● **Task prompt**:
Print nothing except the lines of the listing below from the line with "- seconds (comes" to the line with "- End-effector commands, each", each exactly as written, both ends included.

● **Dataset entries**:
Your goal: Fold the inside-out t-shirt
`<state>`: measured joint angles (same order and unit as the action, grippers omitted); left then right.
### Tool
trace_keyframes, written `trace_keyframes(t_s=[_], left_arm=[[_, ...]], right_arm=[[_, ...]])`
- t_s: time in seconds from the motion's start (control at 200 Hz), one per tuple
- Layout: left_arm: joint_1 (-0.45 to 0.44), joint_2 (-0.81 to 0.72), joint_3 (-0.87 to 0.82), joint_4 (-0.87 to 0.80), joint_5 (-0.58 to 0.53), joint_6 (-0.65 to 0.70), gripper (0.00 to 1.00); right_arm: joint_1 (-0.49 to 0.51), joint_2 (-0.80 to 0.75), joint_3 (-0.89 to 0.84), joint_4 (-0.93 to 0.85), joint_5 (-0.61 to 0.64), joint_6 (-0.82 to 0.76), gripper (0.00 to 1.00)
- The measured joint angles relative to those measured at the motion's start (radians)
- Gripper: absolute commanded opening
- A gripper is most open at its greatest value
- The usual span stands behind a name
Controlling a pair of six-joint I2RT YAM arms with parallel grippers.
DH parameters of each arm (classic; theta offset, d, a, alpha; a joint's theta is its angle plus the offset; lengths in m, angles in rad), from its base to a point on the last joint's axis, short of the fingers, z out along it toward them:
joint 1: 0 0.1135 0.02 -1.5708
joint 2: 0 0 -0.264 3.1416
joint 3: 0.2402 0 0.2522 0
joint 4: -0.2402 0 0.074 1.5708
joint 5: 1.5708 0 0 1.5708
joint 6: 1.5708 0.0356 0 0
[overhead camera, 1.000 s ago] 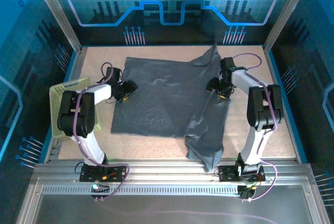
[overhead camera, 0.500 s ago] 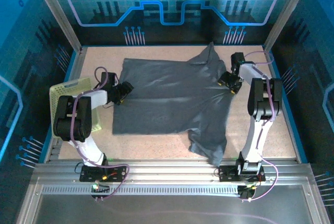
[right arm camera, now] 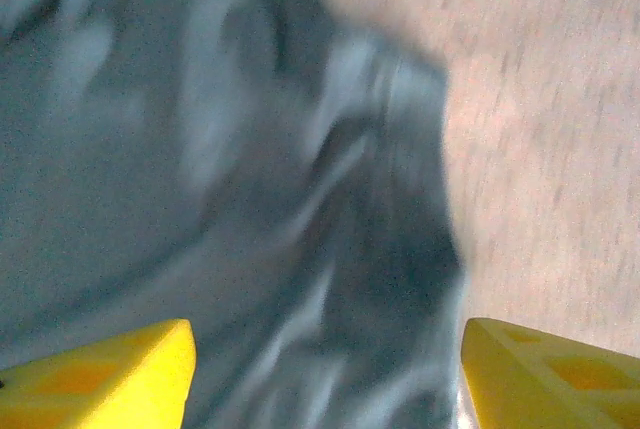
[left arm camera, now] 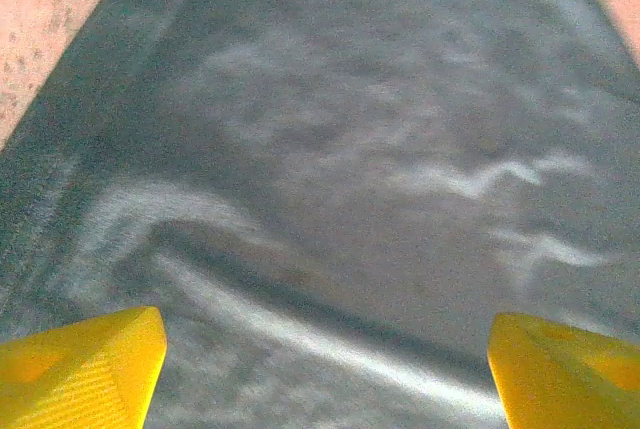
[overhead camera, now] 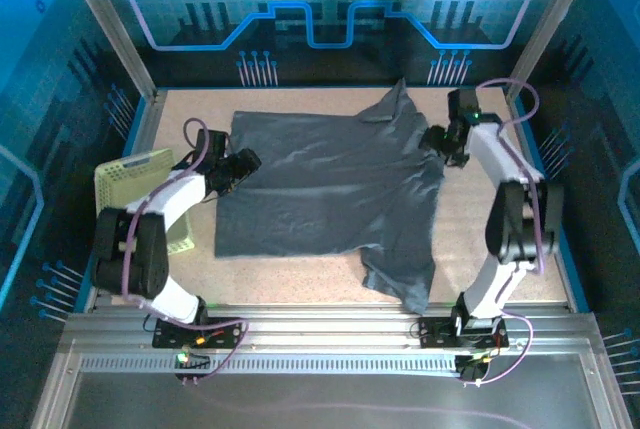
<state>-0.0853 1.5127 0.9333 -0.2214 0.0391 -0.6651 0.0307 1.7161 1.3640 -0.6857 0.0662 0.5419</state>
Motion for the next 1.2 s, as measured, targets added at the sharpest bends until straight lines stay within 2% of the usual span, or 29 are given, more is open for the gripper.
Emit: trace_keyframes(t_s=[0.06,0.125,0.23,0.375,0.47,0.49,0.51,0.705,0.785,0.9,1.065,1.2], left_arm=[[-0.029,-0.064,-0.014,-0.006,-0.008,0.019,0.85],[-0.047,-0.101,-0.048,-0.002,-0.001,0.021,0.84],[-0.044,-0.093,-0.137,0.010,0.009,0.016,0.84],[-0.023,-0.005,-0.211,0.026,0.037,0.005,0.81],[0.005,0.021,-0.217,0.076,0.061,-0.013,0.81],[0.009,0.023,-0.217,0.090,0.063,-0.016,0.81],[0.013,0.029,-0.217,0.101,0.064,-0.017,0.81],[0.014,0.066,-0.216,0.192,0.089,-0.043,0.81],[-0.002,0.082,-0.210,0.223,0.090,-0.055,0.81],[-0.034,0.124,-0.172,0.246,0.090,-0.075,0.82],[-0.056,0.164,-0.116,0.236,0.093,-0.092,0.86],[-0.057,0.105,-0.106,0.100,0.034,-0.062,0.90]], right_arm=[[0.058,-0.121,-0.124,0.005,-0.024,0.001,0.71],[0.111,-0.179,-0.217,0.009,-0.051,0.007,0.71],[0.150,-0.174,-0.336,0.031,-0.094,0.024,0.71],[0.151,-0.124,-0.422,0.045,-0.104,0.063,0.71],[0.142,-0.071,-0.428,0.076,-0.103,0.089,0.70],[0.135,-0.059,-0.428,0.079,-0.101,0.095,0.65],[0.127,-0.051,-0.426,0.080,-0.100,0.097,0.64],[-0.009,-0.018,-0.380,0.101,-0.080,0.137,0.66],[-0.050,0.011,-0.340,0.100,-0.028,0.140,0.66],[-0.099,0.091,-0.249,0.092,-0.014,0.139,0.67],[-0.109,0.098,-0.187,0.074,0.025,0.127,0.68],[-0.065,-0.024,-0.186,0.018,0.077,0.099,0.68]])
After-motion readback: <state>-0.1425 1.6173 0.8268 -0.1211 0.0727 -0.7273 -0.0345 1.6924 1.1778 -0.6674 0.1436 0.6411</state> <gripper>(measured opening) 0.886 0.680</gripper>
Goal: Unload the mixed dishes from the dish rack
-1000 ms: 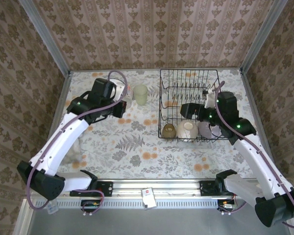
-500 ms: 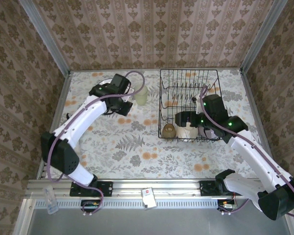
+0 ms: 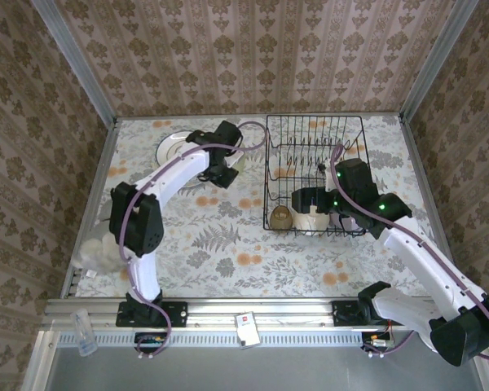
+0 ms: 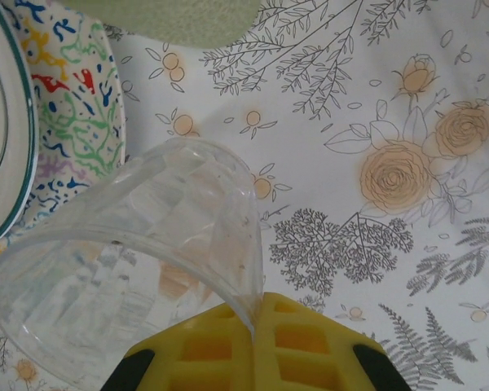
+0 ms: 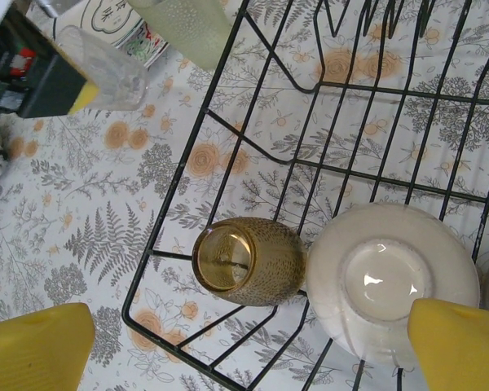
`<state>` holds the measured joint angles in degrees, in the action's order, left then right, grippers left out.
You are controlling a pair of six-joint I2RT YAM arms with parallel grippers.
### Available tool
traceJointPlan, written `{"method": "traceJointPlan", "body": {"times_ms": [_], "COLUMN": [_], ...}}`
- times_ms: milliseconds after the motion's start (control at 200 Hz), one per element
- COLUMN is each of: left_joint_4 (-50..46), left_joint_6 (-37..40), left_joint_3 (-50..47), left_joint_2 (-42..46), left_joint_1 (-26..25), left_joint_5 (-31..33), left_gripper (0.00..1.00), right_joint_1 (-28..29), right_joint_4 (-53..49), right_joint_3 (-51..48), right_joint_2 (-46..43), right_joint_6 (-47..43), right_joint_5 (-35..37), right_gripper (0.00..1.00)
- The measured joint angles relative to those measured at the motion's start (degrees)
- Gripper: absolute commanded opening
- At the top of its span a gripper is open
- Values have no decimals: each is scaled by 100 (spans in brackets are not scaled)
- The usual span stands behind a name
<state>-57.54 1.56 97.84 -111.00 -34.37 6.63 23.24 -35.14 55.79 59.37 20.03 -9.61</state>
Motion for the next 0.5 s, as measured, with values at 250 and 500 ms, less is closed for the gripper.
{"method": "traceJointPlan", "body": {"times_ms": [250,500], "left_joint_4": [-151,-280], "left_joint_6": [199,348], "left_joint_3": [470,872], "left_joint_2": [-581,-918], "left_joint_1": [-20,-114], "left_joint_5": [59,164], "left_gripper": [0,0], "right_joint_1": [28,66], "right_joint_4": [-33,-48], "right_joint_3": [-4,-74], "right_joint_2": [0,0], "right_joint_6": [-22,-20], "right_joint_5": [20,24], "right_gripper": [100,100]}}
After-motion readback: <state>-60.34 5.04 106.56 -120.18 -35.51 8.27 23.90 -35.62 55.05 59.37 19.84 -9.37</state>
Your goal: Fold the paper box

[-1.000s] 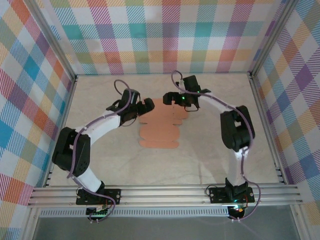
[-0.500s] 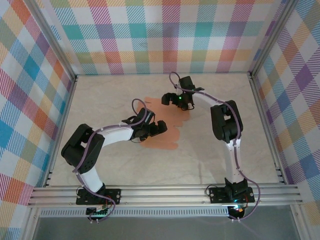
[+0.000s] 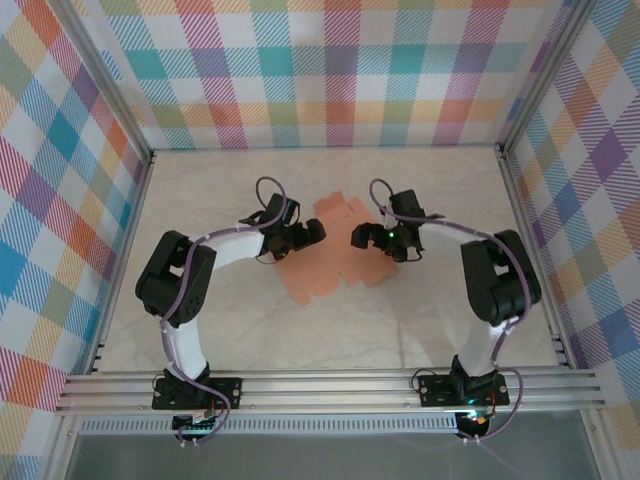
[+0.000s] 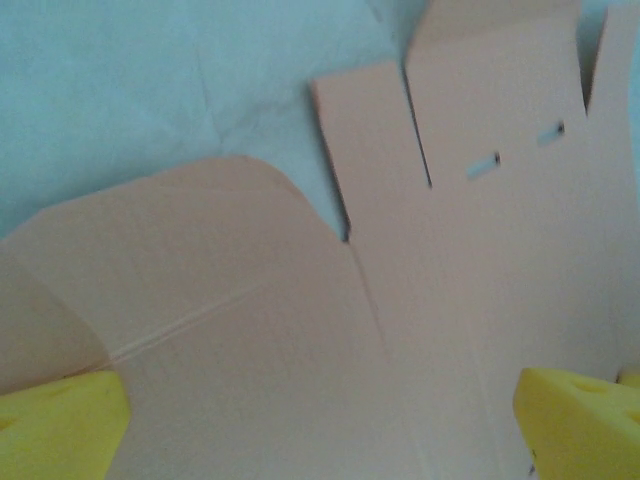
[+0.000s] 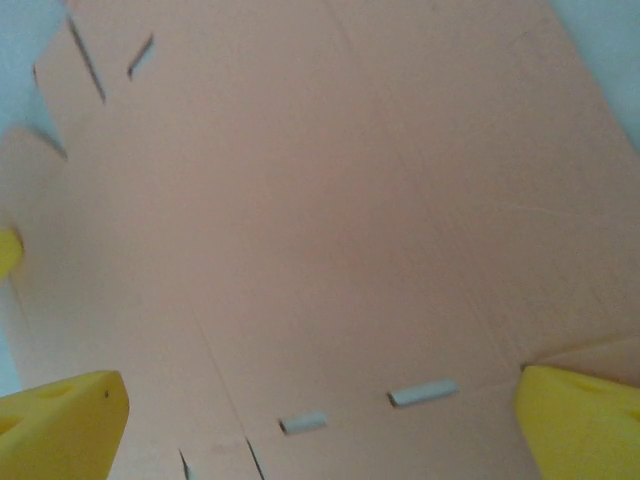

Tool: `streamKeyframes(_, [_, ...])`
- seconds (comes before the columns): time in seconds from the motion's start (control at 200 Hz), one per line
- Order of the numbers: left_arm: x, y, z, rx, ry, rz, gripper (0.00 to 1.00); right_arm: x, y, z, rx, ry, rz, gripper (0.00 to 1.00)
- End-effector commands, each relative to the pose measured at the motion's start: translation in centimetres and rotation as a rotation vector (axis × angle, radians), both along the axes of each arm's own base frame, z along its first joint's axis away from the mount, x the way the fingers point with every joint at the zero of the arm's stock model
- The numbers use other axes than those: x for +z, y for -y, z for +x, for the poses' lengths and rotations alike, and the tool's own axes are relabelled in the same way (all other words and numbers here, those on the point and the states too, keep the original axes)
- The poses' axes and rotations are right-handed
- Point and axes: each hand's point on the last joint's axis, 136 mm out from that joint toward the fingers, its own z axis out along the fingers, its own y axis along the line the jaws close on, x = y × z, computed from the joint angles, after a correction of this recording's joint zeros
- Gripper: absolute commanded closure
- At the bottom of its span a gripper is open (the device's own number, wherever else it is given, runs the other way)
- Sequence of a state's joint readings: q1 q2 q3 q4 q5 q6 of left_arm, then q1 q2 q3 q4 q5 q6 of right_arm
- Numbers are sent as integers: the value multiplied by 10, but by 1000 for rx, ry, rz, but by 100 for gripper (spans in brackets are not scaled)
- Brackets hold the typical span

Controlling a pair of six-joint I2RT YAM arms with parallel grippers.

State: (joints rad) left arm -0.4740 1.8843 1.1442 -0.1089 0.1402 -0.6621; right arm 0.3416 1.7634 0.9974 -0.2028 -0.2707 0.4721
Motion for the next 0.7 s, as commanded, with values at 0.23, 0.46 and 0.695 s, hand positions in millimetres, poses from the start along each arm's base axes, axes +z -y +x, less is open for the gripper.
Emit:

● **Exercise output**:
- seconds (comes before the columns): time in seconds from the motion's start (control at 200 Hz), one per line
- Order of the numbers: left_arm: x, y, z, rx, ry, rz, gripper (0.00 to 1.00); right_arm: x, y, z, rx, ry, rz, gripper (0.00 to 1.00)
- End-effector commands, each relative to the pose measured at the motion's start: translation in centimetres and rotation as a rotation vector (axis × angle, radians), both along the axes of each arm's own base frame, z along its first joint's axis away from the mount, x the way the fingers point with every joint at the zero of the arm's stock model

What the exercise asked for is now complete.